TORONTO -- According to a prominent U.S. magazine, the writer of the decade isn’t a Booker Prize-winner or the author of a wildly successful fantasy series. In fact, she isn’t even 30.
The New Republic ruffled more than a few feathers when one of its writers named Rupi Kaur, a 27-year-old poet from Brampton, Ont., the “writer of the decade.” The article has inspired a fresh wave of attacks from Kaur’s biggest critics and also defence from her most devoted fans, including NDP Leader Jagmeet Singh.
In terms of book sales, Kaur is one of the world’s most successful living poets. She has sold more than 3.5 million copies of her two poetry collections, “milk and honey” and “the sun and her flowers,” both of which topped The New York Times bestseller list for well over a year.
But critics say Kaur’s success has less to do with literary talent and more to do with her popularity on Instagram, where she has amassed 3.8 million followers with brief lines of her poetry alongside black-and-white sketches. The medium is commonly referred to by both fans and critics as “Instapoetry.”
Kaur is hardly the first “Instapoet” to foster a large following, but she is easily the most successful. Her debut collection, “milk and honey,” was credited with almost single-handedly increasing sales of Canadian poetry by 79 per cent the year it dropped.

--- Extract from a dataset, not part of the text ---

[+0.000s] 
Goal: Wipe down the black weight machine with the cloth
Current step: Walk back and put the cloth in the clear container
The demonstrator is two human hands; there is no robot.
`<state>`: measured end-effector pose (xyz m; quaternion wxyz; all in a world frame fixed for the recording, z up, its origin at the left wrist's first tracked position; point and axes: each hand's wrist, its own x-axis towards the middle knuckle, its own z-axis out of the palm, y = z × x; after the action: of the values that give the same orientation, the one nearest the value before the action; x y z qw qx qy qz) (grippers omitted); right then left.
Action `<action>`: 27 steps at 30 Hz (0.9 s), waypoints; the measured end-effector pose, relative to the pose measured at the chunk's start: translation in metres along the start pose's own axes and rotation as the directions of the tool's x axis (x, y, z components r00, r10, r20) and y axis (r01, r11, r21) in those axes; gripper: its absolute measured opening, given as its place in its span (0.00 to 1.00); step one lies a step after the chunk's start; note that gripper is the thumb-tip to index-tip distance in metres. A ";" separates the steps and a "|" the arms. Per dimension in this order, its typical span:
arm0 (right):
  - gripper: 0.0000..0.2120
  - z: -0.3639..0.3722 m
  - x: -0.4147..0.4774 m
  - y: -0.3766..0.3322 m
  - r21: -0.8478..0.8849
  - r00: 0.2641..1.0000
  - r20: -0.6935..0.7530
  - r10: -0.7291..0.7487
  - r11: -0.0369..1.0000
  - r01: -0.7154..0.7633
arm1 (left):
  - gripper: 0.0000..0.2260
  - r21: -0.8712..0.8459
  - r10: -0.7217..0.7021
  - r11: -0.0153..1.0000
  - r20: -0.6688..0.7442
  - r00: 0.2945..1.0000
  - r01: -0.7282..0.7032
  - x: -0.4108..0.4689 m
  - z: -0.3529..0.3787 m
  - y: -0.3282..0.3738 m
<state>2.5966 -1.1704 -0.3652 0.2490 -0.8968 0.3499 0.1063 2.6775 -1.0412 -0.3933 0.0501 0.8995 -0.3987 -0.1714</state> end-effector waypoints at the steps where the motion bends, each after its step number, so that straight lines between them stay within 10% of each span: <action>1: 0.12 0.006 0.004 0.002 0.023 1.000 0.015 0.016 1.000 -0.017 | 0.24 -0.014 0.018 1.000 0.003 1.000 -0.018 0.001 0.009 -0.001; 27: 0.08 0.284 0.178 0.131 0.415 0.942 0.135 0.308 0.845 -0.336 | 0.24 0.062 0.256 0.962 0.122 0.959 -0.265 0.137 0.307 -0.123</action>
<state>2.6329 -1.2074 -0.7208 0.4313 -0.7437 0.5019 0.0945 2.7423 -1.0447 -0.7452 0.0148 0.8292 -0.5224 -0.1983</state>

Those book sales have drawn plenty of young fans, but also eye-rolling disapproval in some literary circles. Critics have accused Kaur of writing “mildly interesting stream-of-consciousness shower thoughts” that “lack originality” and overzealously use line breaks for dramatic effect. On Twitter, mocking Kaur’s fragmented style has become a meme of its own.
In the New Republic, writer Rumaan Alam dismissed this criticism.

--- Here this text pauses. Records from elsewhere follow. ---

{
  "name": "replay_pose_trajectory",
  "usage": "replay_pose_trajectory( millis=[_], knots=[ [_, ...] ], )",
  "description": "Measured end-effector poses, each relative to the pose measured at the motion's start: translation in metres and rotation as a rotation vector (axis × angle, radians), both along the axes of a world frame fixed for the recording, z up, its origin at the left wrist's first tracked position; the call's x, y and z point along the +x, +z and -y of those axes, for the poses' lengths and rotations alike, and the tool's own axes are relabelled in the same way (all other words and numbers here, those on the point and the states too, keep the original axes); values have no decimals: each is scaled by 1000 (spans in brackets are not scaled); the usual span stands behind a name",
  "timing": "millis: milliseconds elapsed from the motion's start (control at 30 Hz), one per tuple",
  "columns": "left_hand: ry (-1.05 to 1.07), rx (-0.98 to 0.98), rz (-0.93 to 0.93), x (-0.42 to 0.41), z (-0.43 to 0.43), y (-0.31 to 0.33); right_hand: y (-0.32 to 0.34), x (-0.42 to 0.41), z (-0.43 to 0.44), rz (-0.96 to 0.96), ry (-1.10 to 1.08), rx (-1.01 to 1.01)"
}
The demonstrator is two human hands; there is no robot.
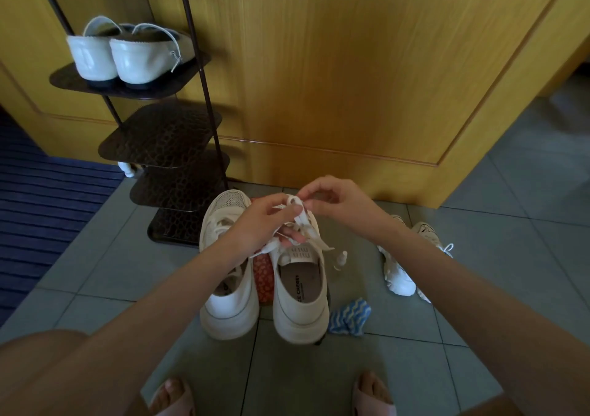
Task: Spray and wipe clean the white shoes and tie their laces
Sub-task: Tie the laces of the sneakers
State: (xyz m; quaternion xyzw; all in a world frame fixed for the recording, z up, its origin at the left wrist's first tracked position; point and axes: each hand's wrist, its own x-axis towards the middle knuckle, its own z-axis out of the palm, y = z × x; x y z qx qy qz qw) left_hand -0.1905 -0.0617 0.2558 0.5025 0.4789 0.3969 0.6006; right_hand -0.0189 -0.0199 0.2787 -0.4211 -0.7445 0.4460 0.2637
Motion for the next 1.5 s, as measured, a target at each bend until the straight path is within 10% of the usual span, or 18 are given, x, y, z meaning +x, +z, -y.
replay_pose_trajectory(
  millis=[367,867,1267,1500],
  knots=[
    [34,217,-422,-7,-2,-6,2,-3,-4,111,92,-31],
    [205,-25,-102,-3,2,-3,-4,-5,-2,90,42,-172],
    [85,-283,-36,-15,-2,-3,-13,-9,18,165,54,52],
    [136,-245,-162,-10,1,1,-16,-1,17,89,-7,-198]
  ],
)
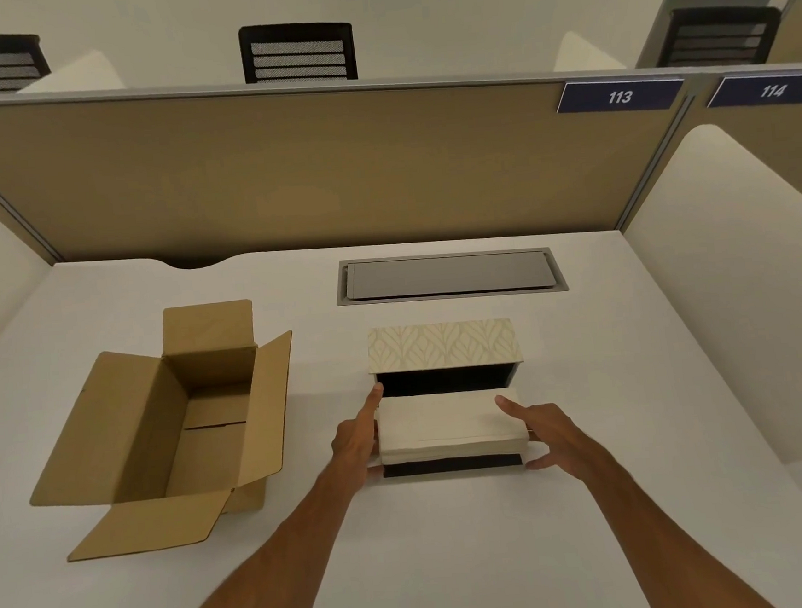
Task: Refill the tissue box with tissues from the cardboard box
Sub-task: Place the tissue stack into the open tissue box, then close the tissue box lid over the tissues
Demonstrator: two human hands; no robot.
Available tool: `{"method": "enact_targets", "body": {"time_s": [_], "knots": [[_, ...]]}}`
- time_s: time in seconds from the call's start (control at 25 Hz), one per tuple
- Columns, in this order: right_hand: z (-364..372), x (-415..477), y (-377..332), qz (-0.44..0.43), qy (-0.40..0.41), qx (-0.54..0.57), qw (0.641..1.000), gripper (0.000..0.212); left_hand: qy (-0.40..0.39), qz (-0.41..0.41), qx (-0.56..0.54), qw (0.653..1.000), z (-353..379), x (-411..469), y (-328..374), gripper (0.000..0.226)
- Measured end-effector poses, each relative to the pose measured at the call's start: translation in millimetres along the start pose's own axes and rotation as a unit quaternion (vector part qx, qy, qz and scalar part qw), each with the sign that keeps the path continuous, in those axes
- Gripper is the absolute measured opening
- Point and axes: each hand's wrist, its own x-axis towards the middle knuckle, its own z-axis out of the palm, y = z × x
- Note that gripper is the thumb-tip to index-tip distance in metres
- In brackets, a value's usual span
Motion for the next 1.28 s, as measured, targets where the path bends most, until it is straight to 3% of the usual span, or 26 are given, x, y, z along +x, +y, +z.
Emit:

“That her work crumbles under traditional critical scrutiny is not really the point. There are readers who will forever think of Kaur as the first poet they loved. Even if they outgrow her … the lines in Milk and Honey will be a common text for the fortysomethings of 2035,” Alam wrote.
Alam later writes: “I don’t know if we’ll be reading Rupi Kaur a decade or two hence, but I suspect we’ll be reading as she taught us to.”

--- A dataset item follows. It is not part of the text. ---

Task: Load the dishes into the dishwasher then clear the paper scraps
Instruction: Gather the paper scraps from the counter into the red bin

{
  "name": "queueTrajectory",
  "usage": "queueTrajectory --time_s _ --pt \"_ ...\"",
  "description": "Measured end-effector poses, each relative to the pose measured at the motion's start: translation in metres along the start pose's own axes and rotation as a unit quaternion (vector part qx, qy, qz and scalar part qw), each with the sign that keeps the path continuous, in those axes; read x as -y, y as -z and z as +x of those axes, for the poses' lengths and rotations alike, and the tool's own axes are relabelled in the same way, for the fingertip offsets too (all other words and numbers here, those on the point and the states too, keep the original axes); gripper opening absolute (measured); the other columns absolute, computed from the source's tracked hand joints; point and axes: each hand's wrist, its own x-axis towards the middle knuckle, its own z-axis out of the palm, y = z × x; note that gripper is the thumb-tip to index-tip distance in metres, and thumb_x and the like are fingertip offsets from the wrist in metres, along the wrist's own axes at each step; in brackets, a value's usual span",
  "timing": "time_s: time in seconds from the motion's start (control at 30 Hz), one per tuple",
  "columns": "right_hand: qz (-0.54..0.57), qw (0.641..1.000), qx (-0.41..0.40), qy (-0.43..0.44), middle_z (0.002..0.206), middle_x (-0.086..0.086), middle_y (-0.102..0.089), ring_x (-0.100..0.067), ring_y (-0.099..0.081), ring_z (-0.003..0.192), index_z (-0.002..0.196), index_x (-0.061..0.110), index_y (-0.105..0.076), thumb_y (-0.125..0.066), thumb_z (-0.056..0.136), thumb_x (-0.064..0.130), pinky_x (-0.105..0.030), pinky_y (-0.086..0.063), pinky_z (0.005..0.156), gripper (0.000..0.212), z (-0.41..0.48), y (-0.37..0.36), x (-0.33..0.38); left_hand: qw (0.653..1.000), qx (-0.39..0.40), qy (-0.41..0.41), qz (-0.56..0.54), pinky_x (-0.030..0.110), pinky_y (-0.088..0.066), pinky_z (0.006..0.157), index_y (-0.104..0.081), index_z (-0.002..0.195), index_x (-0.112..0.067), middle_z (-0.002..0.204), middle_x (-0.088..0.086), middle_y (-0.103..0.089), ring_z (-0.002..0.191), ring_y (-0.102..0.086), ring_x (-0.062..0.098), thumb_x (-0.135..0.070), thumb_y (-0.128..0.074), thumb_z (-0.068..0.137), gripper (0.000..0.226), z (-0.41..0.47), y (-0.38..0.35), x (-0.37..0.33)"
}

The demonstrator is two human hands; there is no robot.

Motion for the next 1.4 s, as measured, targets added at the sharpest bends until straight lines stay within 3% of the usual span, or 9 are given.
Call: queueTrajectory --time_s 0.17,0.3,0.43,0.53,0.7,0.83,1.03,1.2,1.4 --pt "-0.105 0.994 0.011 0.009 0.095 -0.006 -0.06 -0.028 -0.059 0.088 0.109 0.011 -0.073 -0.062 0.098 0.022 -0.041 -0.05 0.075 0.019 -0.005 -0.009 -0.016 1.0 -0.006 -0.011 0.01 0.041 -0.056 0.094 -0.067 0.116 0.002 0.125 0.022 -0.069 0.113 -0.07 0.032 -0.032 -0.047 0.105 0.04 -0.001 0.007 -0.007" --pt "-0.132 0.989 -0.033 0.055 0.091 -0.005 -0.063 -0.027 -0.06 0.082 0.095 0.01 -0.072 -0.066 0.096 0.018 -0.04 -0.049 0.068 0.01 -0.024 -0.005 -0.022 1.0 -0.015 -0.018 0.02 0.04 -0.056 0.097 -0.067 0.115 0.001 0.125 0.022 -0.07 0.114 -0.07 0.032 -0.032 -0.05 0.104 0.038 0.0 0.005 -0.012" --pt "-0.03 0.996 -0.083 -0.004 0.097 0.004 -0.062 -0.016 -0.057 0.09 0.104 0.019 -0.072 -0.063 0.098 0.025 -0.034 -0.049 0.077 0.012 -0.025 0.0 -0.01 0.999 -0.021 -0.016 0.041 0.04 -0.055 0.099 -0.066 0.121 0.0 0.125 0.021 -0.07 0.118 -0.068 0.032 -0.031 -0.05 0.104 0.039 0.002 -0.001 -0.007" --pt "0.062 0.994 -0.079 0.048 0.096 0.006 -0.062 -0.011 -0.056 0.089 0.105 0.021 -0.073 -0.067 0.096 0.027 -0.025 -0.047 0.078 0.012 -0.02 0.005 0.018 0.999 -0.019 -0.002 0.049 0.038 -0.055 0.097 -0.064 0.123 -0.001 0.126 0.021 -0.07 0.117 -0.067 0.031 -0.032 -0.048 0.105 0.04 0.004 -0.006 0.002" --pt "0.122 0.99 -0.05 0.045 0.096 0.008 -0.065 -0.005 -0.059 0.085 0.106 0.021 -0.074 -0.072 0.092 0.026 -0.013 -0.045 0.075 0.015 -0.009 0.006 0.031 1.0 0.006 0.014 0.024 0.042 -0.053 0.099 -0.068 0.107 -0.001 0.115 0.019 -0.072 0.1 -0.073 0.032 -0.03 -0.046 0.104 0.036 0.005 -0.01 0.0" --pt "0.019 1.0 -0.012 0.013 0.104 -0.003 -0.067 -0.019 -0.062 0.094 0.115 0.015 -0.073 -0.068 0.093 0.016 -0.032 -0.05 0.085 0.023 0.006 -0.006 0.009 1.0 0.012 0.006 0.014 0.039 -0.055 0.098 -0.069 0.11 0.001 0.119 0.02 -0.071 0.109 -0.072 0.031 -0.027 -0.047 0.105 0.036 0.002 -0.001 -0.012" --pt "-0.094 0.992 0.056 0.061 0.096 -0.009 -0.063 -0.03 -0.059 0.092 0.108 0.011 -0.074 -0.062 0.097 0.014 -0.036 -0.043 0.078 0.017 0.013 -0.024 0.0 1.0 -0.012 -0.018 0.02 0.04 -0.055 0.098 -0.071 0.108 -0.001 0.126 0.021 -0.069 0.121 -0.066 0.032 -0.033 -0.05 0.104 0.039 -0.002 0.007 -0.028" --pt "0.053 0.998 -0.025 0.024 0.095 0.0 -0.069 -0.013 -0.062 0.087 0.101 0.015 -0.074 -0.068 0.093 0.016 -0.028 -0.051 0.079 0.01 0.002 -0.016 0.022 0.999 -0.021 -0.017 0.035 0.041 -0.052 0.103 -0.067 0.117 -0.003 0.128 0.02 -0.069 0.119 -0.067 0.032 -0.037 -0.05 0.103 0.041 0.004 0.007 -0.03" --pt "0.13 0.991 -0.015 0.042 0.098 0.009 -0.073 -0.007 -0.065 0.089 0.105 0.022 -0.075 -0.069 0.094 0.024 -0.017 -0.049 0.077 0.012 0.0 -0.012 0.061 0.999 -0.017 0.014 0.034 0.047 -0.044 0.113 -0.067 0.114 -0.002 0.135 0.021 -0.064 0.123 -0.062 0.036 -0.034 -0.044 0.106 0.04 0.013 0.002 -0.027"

The article stirred up new criticism for the already oft-criticized young poet.
“if rupi kaur is poet of the decade than my notes app from when i was 13 is also poet of the decade,” one Twitter user wrote.
Another user described her as “the imagine dragons of poetry.” Others used the opportunity to praise poets they love.
NDP Leader Jagmeet Singh, who was publically endorsed by Kaur during the 2019 election, responded to those attacks on Tuesday, tweeting that Kaur’s words “hit you in your heart” and that “no amount of hate can shadow the brilliant light of @rupikaur_’s excellence.”
Billy-Ray Belcourt, an award-winning poet and Rhodes scholar from the Driftpile Cree Nation, tweeted that “maybe the silver lining of the rupi kaur discourse is that it illuminates that many of us have our own poet/s of the decade and would risk it all for them and that the 2010s saw a newly vitalized world of poetry both institutional and uninstitutional!!”
Kaur has not yet publicly responded to the New Republic piece.